# ACTION ITEM:
Every line below that contains "segment" is to be copied.

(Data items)
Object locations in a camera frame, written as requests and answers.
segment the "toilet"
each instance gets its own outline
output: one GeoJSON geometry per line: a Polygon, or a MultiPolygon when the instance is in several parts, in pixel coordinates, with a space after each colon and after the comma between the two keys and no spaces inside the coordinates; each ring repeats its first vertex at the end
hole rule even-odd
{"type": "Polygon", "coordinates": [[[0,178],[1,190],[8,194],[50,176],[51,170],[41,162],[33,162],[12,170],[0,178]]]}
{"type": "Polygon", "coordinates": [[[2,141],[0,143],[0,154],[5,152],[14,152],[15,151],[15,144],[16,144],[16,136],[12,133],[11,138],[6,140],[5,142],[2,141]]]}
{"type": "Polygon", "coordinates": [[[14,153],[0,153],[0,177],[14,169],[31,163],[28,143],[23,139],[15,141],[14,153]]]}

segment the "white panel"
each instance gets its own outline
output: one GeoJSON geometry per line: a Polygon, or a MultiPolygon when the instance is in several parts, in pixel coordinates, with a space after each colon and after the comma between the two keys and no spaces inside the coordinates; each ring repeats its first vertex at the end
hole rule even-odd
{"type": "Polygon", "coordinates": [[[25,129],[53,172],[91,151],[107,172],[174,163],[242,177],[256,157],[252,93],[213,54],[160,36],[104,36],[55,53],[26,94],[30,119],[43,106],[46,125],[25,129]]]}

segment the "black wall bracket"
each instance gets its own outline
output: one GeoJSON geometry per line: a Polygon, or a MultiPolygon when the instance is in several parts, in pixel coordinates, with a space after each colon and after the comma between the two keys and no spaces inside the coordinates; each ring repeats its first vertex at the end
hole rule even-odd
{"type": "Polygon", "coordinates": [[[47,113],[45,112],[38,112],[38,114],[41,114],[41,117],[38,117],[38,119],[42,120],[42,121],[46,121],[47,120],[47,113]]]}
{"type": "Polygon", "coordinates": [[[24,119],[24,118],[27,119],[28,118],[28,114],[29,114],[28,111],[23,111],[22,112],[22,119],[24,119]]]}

# TASK ANSWER:
segment the "toilet"
segment the "white panel"
segment the "black wall bracket"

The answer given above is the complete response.